MATERIAL TO PROCESS:
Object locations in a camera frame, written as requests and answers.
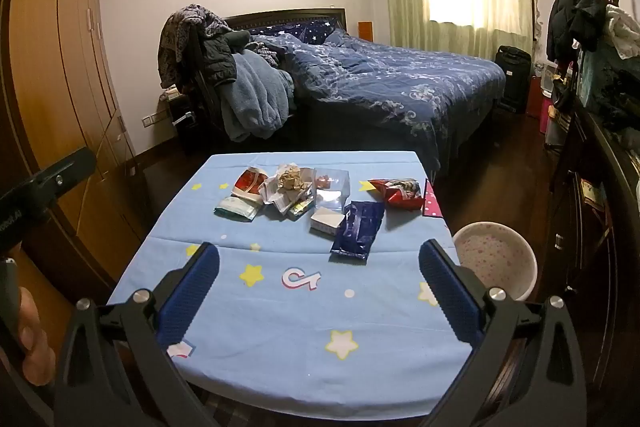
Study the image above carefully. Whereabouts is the black suitcase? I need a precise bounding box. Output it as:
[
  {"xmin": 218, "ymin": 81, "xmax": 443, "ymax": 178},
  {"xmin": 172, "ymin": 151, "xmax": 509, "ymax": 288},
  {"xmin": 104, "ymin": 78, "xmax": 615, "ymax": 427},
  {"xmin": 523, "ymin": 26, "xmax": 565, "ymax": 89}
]
[{"xmin": 495, "ymin": 46, "xmax": 532, "ymax": 114}]

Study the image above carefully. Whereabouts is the dark wooden headboard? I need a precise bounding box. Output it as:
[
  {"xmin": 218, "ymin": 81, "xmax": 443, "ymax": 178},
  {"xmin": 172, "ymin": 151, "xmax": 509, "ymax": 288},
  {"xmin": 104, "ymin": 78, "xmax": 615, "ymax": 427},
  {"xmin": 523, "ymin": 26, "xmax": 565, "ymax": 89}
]
[{"xmin": 220, "ymin": 8, "xmax": 347, "ymax": 32}]

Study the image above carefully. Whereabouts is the clear plastic bag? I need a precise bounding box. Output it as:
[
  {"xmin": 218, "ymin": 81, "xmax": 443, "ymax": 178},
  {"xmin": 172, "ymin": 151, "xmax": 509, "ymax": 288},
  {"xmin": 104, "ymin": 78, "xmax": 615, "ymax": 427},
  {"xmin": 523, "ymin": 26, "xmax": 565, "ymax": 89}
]
[{"xmin": 312, "ymin": 167, "xmax": 352, "ymax": 212}]

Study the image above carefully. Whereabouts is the small white box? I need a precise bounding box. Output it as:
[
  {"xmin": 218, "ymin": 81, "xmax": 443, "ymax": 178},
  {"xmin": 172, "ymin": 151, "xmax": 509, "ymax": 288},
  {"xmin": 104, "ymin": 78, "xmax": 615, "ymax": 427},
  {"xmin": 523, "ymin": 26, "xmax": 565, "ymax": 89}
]
[{"xmin": 309, "ymin": 208, "xmax": 346, "ymax": 235}]

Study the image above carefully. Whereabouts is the dark nightstand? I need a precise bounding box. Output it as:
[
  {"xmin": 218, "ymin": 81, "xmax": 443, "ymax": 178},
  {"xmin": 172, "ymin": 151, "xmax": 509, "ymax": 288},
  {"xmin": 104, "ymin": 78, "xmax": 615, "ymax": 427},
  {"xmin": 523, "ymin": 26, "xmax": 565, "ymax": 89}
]
[{"xmin": 167, "ymin": 94, "xmax": 206, "ymax": 152}]

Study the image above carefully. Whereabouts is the dark bed frame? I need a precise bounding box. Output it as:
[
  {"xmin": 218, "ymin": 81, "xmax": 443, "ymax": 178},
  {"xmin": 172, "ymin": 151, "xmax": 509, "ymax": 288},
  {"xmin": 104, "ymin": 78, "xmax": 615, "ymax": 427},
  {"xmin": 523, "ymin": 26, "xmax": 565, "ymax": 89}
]
[{"xmin": 285, "ymin": 97, "xmax": 501, "ymax": 172}]

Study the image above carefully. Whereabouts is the teal fabric bag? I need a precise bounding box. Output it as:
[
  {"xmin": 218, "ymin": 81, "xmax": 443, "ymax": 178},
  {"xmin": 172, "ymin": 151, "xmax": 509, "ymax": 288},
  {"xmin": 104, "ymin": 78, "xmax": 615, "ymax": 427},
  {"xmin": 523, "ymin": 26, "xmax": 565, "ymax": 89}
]
[{"xmin": 577, "ymin": 49, "xmax": 608, "ymax": 108}]

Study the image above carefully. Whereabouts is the grey-blue fleece blanket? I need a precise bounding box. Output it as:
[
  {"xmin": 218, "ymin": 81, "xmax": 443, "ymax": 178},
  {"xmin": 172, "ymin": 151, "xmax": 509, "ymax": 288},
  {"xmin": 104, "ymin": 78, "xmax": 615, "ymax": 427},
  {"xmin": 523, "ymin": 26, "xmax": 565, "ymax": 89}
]
[{"xmin": 220, "ymin": 52, "xmax": 296, "ymax": 142}]

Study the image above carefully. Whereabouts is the dark wooden cabinet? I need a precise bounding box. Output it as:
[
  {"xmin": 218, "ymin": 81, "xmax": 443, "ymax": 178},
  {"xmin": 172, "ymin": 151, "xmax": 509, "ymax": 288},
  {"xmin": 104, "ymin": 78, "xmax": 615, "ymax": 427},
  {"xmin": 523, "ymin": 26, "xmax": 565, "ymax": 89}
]
[{"xmin": 542, "ymin": 97, "xmax": 640, "ymax": 388}]

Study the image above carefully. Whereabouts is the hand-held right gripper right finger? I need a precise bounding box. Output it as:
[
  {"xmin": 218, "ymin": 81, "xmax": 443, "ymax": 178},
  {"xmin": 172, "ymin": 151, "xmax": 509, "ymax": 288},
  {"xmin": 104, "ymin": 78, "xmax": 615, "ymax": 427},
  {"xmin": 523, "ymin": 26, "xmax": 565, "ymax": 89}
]
[{"xmin": 418, "ymin": 239, "xmax": 587, "ymax": 427}]

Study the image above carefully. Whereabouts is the dark padded jacket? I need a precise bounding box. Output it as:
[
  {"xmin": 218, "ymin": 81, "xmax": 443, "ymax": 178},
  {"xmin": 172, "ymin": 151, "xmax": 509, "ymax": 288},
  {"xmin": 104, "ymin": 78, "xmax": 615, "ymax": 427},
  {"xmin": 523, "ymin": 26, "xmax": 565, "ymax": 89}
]
[{"xmin": 200, "ymin": 29, "xmax": 251, "ymax": 85}]

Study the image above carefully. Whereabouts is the red snack packet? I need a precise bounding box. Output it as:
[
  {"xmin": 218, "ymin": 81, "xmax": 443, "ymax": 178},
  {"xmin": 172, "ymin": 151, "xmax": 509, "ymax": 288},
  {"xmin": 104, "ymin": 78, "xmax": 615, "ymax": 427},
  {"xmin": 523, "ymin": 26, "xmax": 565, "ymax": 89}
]
[{"xmin": 367, "ymin": 178, "xmax": 426, "ymax": 208}]

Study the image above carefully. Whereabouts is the grey knit garment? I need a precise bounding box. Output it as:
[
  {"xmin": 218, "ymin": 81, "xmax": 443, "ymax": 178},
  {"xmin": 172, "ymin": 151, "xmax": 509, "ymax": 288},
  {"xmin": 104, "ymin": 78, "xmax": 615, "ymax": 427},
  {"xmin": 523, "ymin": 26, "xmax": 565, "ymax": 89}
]
[{"xmin": 250, "ymin": 41, "xmax": 282, "ymax": 68}]

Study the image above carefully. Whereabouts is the blue star print tablecloth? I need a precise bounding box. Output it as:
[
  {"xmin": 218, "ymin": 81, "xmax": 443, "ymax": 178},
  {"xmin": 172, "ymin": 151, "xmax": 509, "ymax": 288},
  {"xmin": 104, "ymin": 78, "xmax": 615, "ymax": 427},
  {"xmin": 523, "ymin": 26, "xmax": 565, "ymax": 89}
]
[{"xmin": 106, "ymin": 151, "xmax": 493, "ymax": 420}]

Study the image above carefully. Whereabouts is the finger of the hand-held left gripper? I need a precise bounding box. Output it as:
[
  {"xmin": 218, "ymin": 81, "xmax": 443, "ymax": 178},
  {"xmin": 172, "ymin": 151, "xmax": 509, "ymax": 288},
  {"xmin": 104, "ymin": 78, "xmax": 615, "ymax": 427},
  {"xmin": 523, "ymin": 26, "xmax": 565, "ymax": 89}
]
[{"xmin": 27, "ymin": 147, "xmax": 97, "ymax": 208}]

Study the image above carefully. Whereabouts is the red box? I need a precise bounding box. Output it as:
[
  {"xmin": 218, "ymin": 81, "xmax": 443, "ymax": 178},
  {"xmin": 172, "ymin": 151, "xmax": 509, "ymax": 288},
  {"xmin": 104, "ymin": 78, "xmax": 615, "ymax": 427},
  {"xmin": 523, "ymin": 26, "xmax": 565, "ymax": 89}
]
[{"xmin": 525, "ymin": 76, "xmax": 543, "ymax": 118}]

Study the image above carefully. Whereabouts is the colourful snack wrapper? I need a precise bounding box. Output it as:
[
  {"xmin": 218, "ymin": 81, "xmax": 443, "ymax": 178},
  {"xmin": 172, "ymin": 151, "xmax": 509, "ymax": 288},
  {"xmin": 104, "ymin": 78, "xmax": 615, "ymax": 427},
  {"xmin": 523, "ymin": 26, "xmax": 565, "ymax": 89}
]
[{"xmin": 287, "ymin": 198, "xmax": 316, "ymax": 219}]

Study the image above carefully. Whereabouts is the long black coat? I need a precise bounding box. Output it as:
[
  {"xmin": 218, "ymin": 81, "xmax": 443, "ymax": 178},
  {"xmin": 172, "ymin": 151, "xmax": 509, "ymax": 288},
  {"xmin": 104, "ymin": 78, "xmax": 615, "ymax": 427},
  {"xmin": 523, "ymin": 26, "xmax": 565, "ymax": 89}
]
[{"xmin": 546, "ymin": 0, "xmax": 586, "ymax": 62}]

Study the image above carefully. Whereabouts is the bed with blue duvet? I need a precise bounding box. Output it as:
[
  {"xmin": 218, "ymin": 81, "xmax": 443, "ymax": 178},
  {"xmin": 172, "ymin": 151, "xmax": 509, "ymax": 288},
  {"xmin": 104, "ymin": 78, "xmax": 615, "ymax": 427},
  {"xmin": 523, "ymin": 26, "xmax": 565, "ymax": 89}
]
[{"xmin": 245, "ymin": 29, "xmax": 507, "ymax": 162}]

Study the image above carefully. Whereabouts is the red and white paper cup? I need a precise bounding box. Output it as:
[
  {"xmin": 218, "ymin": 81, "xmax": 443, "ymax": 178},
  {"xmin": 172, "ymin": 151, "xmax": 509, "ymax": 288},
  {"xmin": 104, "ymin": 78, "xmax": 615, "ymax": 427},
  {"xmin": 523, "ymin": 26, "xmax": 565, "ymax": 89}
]
[{"xmin": 232, "ymin": 168, "xmax": 268, "ymax": 202}]

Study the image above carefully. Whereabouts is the blue star print pillow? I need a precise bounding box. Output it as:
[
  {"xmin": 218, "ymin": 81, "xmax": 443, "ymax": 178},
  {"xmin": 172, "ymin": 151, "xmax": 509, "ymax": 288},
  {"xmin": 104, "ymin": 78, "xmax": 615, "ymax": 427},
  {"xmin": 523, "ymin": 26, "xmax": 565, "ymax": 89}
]
[{"xmin": 248, "ymin": 19, "xmax": 346, "ymax": 45}]

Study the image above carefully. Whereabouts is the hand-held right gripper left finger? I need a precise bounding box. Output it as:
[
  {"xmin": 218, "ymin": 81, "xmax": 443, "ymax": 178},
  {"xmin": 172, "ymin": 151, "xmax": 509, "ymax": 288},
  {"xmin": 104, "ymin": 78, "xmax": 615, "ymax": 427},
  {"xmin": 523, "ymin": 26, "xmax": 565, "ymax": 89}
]
[{"xmin": 54, "ymin": 242, "xmax": 221, "ymax": 427}]

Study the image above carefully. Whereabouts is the short black coat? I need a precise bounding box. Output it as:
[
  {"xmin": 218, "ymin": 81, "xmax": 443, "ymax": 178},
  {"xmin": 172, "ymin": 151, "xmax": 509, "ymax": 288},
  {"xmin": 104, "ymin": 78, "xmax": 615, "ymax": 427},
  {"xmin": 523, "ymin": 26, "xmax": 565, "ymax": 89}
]
[{"xmin": 570, "ymin": 0, "xmax": 608, "ymax": 52}]

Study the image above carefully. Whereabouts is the white pink-dotted basin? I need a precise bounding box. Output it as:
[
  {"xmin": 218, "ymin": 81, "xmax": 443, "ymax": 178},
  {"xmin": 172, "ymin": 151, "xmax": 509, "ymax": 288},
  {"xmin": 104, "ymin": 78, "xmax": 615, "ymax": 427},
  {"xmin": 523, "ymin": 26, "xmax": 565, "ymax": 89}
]
[{"xmin": 451, "ymin": 222, "xmax": 538, "ymax": 303}]

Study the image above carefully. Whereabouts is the white paper wrapper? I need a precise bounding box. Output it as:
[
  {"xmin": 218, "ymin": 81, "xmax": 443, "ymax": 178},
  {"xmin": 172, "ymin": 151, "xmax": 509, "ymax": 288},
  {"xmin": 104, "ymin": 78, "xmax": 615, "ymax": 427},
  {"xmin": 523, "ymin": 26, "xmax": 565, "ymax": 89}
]
[{"xmin": 259, "ymin": 174, "xmax": 316, "ymax": 214}]

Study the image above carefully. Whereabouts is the person's left hand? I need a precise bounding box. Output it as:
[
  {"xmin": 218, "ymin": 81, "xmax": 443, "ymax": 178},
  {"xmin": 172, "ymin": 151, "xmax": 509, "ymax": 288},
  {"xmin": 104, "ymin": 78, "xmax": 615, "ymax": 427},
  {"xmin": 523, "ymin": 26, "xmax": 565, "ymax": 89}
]
[{"xmin": 15, "ymin": 287, "xmax": 57, "ymax": 388}]

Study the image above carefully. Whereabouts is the brown wooden wardrobe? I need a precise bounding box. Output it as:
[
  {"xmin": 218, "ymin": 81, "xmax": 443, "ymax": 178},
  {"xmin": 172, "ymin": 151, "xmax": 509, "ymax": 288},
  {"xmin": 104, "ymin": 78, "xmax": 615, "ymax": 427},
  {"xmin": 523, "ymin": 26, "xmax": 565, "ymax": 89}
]
[{"xmin": 0, "ymin": 0, "xmax": 151, "ymax": 288}]

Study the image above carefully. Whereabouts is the dark blue snack packet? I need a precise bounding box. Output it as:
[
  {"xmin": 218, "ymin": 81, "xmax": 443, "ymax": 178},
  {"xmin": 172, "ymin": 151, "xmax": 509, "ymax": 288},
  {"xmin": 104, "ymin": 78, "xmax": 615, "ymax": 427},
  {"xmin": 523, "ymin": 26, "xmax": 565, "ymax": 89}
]
[{"xmin": 330, "ymin": 201, "xmax": 385, "ymax": 262}]

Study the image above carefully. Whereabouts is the teal and white tissue packet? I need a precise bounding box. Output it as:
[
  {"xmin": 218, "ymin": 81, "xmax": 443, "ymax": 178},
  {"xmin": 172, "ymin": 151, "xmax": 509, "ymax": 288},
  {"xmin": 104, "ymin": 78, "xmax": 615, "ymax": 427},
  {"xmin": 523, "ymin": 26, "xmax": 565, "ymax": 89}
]
[{"xmin": 214, "ymin": 196, "xmax": 261, "ymax": 222}]

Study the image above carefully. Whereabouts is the white garment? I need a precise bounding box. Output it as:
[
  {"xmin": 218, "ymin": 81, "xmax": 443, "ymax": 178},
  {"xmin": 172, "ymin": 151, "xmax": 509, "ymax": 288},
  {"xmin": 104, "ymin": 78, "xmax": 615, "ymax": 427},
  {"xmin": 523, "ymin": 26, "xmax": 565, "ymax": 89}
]
[{"xmin": 605, "ymin": 4, "xmax": 640, "ymax": 60}]

PROMPT: From the material, report only how many lines include the word "grey".

THE COMPLETED TASK: 2